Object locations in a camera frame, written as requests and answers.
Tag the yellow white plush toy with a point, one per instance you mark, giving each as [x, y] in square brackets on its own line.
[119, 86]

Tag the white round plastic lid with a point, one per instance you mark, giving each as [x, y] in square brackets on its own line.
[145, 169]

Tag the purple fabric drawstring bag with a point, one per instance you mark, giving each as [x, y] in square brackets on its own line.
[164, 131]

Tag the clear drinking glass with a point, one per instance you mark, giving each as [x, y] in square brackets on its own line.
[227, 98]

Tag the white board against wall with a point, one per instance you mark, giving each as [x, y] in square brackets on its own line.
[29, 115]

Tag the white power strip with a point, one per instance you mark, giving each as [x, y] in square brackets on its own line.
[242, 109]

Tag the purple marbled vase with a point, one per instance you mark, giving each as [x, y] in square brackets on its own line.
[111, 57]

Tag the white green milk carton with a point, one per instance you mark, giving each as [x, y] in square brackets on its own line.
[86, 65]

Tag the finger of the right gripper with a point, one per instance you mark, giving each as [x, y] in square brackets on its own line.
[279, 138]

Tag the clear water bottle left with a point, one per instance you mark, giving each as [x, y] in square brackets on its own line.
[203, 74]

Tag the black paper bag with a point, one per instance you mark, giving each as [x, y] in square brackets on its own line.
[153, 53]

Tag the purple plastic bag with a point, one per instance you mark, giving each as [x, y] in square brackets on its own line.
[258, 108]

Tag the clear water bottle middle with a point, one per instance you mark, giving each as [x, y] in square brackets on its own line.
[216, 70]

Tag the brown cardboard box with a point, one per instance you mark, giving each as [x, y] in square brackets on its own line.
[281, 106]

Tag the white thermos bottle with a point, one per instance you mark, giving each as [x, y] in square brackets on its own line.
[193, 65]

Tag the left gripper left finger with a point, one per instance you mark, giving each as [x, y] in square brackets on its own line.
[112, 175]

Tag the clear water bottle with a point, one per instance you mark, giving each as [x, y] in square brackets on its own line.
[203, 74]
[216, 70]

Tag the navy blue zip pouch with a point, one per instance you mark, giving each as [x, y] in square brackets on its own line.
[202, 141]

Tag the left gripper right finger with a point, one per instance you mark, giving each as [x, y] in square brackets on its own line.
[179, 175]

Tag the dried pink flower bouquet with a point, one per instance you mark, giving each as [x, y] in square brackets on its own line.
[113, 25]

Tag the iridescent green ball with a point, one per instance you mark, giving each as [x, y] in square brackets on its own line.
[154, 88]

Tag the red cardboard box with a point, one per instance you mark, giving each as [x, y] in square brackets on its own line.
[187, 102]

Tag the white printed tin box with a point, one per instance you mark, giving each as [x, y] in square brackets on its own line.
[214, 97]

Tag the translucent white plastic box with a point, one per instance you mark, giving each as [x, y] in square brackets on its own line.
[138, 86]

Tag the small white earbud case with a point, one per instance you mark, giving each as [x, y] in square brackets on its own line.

═══

Copy out each entry above with no deviation.

Object locations in a camera frame, written as requests and answers.
Tag the yellow white plush toy with a point, one per instance you mark, giving each as [x, y] in square brackets on its own line.
[119, 86]

Tag the white round plastic lid with a point, one per instance you mark, giving each as [x, y] in square brackets on its own line.
[145, 169]

Tag the purple fabric drawstring bag with a point, one per instance you mark, giving each as [x, y] in square brackets on its own line.
[164, 131]

Tag the clear drinking glass with a point, one per instance you mark, giving each as [x, y] in square brackets on its own line.
[227, 98]

Tag the white board against wall with a point, one per instance you mark, giving each as [x, y] in square brackets on its own line.
[29, 115]

Tag the white power strip with a point, one per instance you mark, giving each as [x, y] in square brackets on its own line.
[242, 109]

Tag the purple marbled vase with a point, one per instance you mark, giving each as [x, y] in square brackets on its own line.
[111, 57]

Tag the white green milk carton with a point, one per instance you mark, giving each as [x, y] in square brackets on its own line.
[86, 65]

Tag the finger of the right gripper with a point, one per instance you mark, giving each as [x, y] in square brackets on its own line.
[279, 138]

Tag the clear water bottle left with a point, one per instance you mark, giving each as [x, y] in square brackets on its own line.
[203, 74]

Tag the black paper bag with a point, one per instance you mark, giving each as [x, y] in square brackets on its own line.
[153, 53]

Tag the purple plastic bag with a point, one per instance you mark, giving each as [x, y] in square brackets on its own line.
[258, 108]

Tag the clear water bottle middle with a point, one per instance you mark, giving each as [x, y] in square brackets on its own line.
[216, 70]

Tag the brown cardboard box with a point, one per instance you mark, giving each as [x, y] in square brackets on its own line.
[281, 106]

Tag the white thermos bottle with a point, one per instance you mark, giving each as [x, y] in square brackets on its own line.
[193, 65]

Tag the left gripper left finger with a point, one per instance you mark, giving each as [x, y] in square brackets on its own line.
[112, 175]

Tag the clear water bottle with a point, one per instance you mark, giving each as [x, y] in square brackets on its own line.
[203, 74]
[216, 70]

Tag the navy blue zip pouch with a point, one per instance you mark, giving each as [x, y] in square brackets on its own line.
[202, 141]

Tag the left gripper right finger with a point, one per instance you mark, giving each as [x, y] in square brackets on its own line.
[179, 175]

Tag the dried pink flower bouquet with a point, one per instance you mark, giving each as [x, y] in square brackets on its own line.
[113, 25]

Tag the iridescent green ball with a point, one per instance you mark, giving each as [x, y] in square brackets on its own line.
[154, 88]

Tag the red cardboard box with a point, one per instance you mark, giving each as [x, y] in square brackets on its own line.
[187, 102]

Tag the white printed tin box with a point, one per instance you mark, giving each as [x, y] in square brackets on its own line.
[214, 97]

Tag the translucent white plastic box with a point, one per instance you mark, giving each as [x, y] in square brackets on its own line.
[138, 86]

Tag the small white earbud case with a point, one per instance you mark, giving each as [x, y] in square brackets on its own line.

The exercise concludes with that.